9.3. Furthermore, the vendor bears liability for the slight negligent damage of significant obligations where such a breach jeopardises the achievement of the purpose of the contract, and in cases of a breach of obligations, where the fulfillment of these obligations is necessary in order for the contract to be duly performed and where compliance with such obligations is steadily relied upon by the client. In this case, the vendor bears liability only for the foreseeable, contractually typical damages. The seller does not bear liability for the slight negligent damages other than those specifically named in the preceding sentences.
9.4. The preceding limitations of liability do not apply to injury of life, body and health, for a defect after assumption of a guarantee for the quality of a product in the event of maliciously concealed defects. The liability remains unaffected after the product liability law.
9.5. So long as the liability of the vendors is not excluded or restricted, it is also valid for the personal liability of employees, representatives, and auxiliary persons.
- Retention of Contractual Texts
10.1. The client can print out the contractual text of the description of the order from the seller within the last steps of the order the process by using the print function from the browser.
10.2. Apart from that, the seller sends the client an order confirmation containing all such order data via the email address provided by the client. The email also contains a copy of the terms and conditions, the cancellation policy, as well as the notices regarding shipping costs, such as delivery and terms of payment, along with the order confirmation. Provided that the client has registered in our shop, it is possible to see previously placed orders in the profile settings. Furthermore, the seller will save the contract text, but it will not be made available over the internet.

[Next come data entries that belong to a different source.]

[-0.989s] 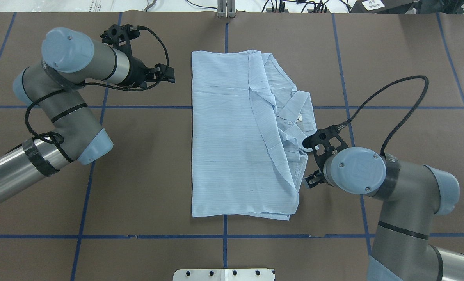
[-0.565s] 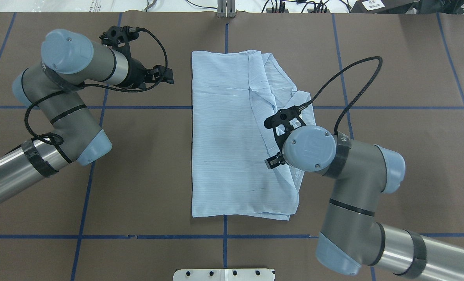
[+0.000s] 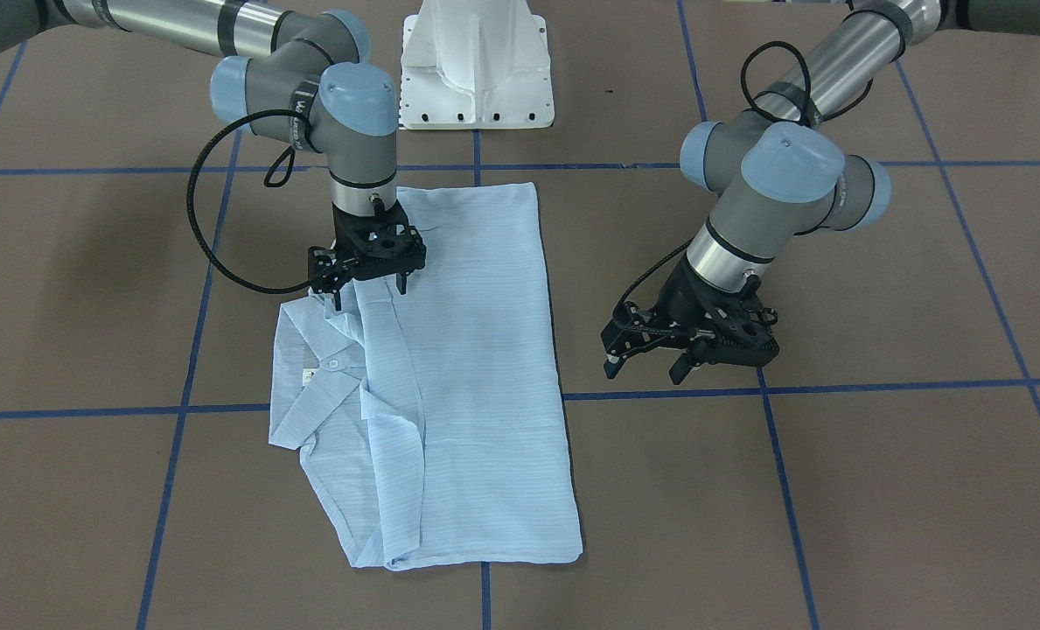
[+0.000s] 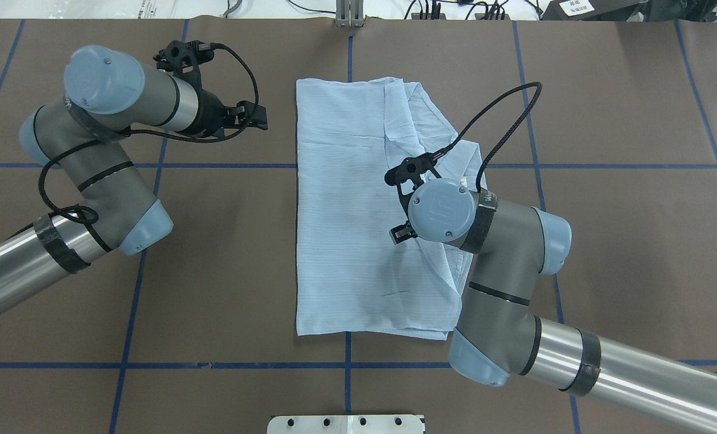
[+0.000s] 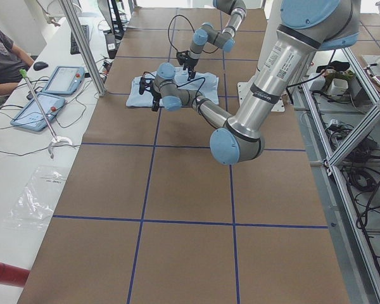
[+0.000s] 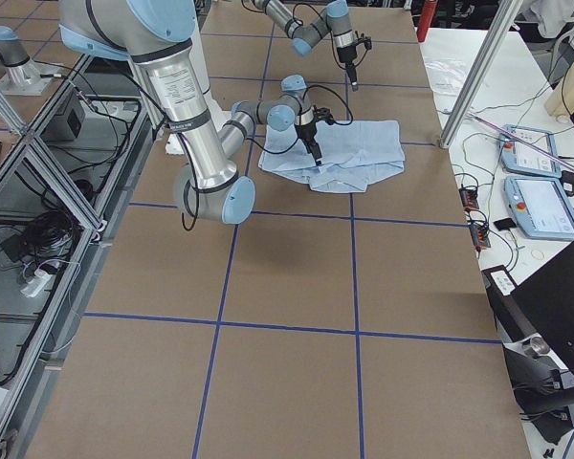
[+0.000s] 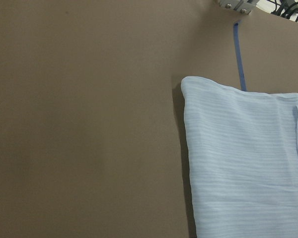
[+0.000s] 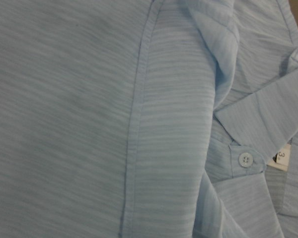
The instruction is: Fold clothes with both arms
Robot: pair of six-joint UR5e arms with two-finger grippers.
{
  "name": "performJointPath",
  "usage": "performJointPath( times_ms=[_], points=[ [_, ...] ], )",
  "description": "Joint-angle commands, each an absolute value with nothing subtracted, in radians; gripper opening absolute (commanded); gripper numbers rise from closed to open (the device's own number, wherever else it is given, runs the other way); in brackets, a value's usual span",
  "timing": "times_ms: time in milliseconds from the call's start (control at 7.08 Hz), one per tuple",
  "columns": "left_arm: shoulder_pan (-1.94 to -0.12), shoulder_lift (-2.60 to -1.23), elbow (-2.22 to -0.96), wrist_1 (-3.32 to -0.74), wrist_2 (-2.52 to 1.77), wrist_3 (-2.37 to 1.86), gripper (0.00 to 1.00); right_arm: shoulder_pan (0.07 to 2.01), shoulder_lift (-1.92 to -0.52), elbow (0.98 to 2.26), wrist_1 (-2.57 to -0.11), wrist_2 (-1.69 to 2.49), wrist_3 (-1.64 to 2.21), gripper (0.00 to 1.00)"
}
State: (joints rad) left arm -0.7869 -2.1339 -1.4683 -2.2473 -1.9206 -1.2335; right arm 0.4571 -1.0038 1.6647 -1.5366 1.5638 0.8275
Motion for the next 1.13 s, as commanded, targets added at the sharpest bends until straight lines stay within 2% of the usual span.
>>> performJointPath(
  times_ms=[0, 565, 989],
  points=[
    [-0.787, -2.134, -1.467, -2.247, -1.921, -1.235, 1.0, 0.459, -1.012, 1.654, -1.535, 1.569, 0.824, 1.0],
    [-0.787, -2.14, -1.468, -2.247, -1.921, -1.238, 1.0, 0.465, -1.038, 1.654, -1.534, 1.569, 0.79, 1.0],
    [-0.77, -2.143, -1.468, -2.247, -1.919, -1.244, 1.0, 0.572, -1.098, 1.661, -1.522, 1.659, 0.674, 1.0]
  ],
)
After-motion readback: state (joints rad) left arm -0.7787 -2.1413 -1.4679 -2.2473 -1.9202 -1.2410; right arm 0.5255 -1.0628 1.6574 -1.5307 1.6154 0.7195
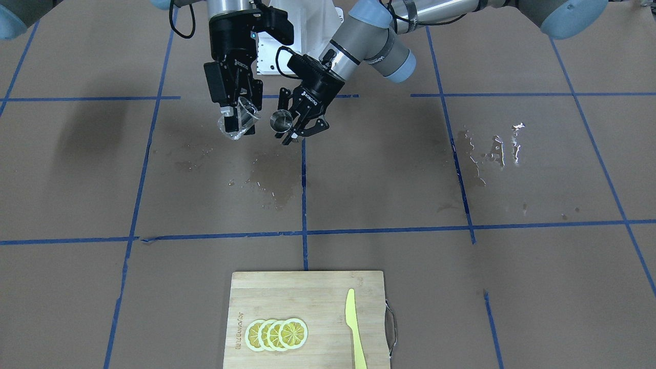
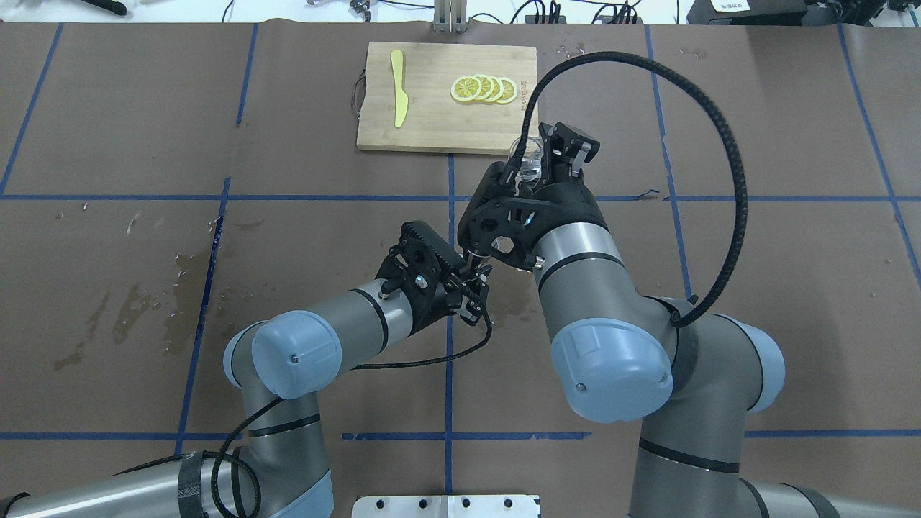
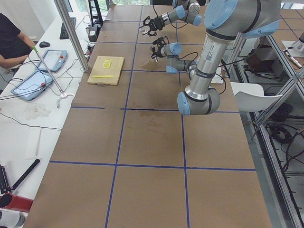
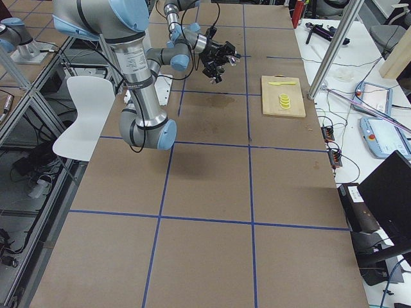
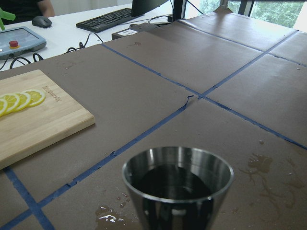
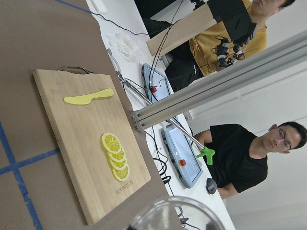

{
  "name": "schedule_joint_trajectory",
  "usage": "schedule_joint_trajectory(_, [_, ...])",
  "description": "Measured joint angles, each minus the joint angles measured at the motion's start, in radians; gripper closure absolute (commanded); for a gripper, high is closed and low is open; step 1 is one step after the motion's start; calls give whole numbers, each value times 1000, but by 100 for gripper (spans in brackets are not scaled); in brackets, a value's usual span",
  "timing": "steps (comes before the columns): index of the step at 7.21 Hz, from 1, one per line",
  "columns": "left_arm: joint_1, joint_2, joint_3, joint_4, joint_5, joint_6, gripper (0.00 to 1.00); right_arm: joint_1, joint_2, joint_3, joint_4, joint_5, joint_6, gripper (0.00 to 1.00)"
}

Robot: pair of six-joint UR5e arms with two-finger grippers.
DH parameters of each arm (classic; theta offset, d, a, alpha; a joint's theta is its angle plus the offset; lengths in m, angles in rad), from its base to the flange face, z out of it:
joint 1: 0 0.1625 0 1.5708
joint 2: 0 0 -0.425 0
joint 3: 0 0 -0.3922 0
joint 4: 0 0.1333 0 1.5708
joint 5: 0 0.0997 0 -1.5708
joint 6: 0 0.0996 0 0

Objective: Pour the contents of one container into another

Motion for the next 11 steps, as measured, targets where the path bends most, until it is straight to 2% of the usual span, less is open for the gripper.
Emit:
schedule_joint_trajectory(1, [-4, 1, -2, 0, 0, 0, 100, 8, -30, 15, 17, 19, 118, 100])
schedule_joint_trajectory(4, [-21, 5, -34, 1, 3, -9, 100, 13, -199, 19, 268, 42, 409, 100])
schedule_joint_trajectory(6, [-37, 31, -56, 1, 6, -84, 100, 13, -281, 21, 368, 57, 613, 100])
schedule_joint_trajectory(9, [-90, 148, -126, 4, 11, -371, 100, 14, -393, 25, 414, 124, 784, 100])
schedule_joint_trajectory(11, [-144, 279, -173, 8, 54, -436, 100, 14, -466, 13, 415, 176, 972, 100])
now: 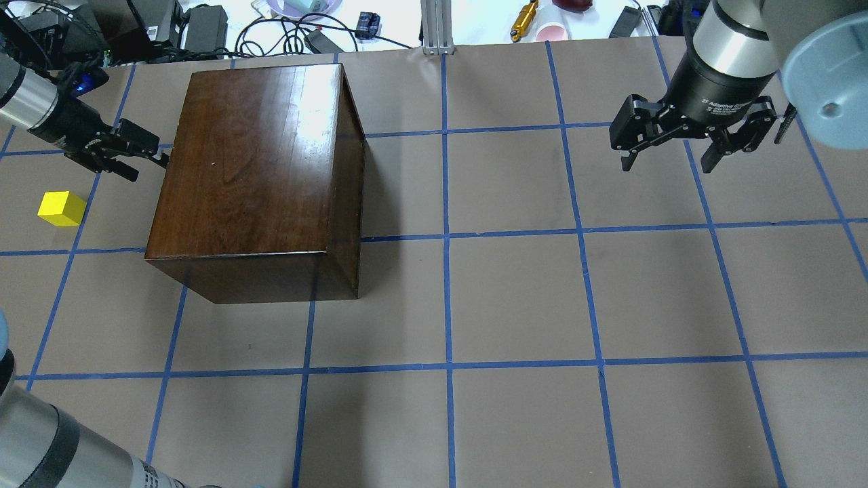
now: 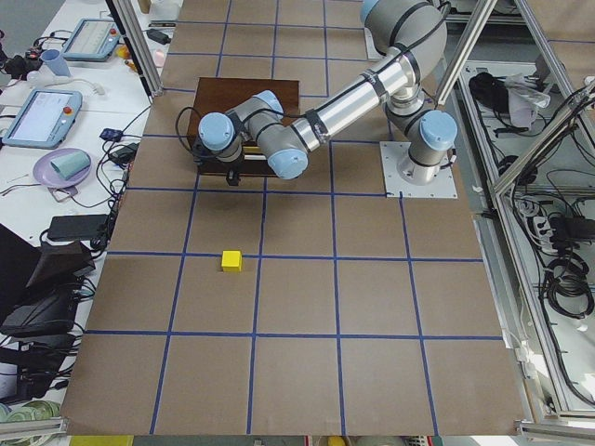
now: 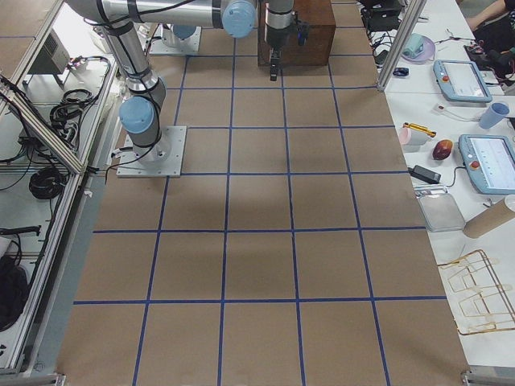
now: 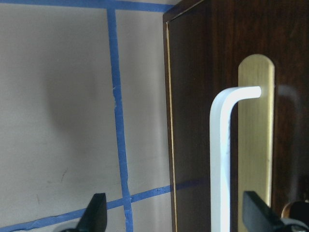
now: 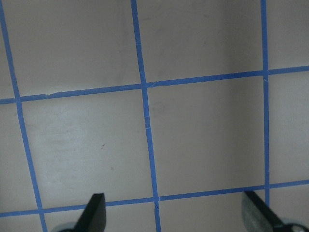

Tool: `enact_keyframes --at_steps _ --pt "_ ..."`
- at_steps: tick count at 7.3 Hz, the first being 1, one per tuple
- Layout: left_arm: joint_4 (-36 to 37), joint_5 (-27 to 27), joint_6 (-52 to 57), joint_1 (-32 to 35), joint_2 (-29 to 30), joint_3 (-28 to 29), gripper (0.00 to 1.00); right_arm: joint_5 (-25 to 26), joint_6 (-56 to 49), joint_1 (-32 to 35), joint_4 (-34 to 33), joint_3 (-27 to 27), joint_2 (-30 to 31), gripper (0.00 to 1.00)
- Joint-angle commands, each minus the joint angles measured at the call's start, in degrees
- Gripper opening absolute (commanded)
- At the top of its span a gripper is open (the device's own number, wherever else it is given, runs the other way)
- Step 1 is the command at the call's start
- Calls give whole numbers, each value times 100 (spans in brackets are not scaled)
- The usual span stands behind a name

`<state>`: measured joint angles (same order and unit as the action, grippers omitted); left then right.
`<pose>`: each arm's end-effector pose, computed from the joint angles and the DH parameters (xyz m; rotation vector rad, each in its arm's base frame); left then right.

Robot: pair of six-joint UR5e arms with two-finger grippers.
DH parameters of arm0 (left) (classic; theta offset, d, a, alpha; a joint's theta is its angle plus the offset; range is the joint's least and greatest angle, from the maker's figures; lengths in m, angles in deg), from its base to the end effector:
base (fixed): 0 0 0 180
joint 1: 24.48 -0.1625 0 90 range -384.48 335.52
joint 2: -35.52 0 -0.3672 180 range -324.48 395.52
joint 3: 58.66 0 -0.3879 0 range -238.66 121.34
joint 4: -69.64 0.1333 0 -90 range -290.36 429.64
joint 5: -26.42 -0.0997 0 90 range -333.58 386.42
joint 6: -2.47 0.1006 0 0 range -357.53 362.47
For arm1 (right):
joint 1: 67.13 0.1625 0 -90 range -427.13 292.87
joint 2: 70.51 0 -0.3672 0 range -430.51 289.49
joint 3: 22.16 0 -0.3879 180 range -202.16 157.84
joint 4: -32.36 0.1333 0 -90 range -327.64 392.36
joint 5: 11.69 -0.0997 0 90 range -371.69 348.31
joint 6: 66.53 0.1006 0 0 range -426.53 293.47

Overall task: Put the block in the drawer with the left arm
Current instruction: 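Hook the left gripper onto the white drawer handle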

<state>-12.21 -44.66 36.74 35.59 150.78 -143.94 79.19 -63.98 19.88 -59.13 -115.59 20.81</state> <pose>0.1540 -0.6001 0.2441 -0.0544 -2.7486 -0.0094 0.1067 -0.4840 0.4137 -0.1510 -3.1226 -0.0170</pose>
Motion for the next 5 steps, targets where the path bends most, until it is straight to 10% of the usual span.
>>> enact_keyframes --at_steps 1,5 --pt "64 7 -104 13 13 -164 100 0 0 0 0 0 0 100" --pt "212 -2 -95 13 162 -173 100 0 0 0 0 0 0 100"
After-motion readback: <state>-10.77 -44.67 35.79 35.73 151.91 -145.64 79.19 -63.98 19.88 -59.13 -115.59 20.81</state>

- Place of Jurisdiction, Applicable Laws, and Contractual Language
11.1. Place of jurisdiction and place of performance is the place where the seller has its principal place of business when the customer is a merchant, a legal entity under public law or public law special funds.
11.2. The contractual language is German.
11.3. The platform of the European Commission to Online Dispute Resolution (OS) for consumers: http:/ec.europa.eu/consumers/odr/. We as the sellers are not prepared or obligated to participate in dispute settlement proceedings before a consumer arbitration board.